## Work item
Within the listing below, locate all lines containing the word "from". Copy each one.
┄┄┄┄┄┄┄┄┄┄
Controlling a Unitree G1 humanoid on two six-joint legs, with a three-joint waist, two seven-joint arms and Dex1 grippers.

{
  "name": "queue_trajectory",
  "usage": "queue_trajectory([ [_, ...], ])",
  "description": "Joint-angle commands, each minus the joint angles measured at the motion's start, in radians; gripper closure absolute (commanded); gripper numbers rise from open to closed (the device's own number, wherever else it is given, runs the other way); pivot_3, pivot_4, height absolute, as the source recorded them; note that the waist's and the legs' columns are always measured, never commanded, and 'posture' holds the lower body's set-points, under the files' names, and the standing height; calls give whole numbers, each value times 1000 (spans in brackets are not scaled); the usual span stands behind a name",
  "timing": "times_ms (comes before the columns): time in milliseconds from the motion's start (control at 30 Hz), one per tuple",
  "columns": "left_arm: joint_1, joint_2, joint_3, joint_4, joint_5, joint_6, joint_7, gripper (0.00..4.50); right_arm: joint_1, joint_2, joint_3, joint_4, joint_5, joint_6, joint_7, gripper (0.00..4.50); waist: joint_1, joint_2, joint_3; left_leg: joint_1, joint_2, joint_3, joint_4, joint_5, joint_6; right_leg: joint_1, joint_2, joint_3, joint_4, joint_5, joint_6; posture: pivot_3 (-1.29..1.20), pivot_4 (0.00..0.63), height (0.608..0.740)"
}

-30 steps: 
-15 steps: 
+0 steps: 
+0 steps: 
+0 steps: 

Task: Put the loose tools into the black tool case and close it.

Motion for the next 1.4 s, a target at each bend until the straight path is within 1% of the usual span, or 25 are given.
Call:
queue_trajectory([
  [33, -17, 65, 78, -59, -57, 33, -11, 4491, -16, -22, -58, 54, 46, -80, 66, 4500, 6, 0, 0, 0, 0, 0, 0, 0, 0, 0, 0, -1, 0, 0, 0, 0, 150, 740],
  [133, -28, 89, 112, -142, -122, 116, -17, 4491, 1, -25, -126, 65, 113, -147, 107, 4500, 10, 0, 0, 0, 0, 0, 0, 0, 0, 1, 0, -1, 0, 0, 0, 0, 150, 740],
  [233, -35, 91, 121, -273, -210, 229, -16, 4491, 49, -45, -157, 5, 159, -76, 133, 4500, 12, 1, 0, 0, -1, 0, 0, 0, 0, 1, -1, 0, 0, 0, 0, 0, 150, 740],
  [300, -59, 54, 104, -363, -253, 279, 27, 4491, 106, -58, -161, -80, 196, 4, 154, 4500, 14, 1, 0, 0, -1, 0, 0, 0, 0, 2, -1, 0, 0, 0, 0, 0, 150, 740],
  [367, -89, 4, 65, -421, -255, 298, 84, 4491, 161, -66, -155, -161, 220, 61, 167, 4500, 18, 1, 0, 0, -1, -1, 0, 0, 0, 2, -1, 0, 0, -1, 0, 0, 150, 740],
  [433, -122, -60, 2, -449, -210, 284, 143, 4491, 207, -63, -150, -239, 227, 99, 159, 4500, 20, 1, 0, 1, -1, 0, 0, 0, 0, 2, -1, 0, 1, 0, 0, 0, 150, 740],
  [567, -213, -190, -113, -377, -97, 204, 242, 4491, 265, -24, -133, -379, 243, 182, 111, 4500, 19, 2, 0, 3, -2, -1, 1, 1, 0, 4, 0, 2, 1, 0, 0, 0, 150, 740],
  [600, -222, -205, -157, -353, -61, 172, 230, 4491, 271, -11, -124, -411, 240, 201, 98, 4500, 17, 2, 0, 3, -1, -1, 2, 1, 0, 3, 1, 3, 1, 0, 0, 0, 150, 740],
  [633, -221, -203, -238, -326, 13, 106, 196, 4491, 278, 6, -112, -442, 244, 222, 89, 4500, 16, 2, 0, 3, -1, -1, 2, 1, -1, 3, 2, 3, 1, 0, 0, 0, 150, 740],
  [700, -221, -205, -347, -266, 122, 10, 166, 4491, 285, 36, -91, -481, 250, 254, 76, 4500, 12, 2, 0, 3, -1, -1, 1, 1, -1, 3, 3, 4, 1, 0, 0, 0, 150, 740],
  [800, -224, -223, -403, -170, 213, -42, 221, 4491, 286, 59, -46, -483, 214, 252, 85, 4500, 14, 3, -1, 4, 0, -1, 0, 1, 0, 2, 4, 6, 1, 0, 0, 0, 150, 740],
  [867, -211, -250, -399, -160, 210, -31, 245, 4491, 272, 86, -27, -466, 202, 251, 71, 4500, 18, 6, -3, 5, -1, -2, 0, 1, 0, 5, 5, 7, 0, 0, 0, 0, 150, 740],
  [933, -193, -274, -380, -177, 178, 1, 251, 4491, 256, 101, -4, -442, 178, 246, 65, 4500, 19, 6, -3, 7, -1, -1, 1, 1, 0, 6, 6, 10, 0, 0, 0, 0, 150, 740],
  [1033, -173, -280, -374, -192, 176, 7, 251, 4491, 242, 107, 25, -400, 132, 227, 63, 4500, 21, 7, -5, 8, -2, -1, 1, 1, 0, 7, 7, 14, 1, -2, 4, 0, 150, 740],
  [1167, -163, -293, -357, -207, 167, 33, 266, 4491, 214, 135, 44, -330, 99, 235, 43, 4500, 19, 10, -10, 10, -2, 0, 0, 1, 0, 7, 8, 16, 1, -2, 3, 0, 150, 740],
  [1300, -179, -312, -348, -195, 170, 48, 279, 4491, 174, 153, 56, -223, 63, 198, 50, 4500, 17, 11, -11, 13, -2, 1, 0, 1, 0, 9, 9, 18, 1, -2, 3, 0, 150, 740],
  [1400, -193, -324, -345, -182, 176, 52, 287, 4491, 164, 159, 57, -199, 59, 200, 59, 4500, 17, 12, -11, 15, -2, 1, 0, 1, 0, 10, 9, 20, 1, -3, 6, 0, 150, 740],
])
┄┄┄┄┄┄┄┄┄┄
## Result
  "description": "Joint-angle commands, each minus the joint angles measured at the motion's start, in radians; gripper closure absolute (commanded); gripper numbers rise from open to closed (the device's own number, wherever else it is given, runs the other way); pivot_3, pivot_4, height absolute, as the source recorded them; note that the waist's and the legs' columns are always measured, never commanded, and 'posture' holds the lower body's set-points, under the files' names, and the standing height; calls give whole numbers, each value times 1000 (spans in brackets are not scaled); the usual span stands behind a name",
  "timing": "times_ms (comes before the columns): time in milliseconds from the motion's start (control at 30 Hz), one per tuple",

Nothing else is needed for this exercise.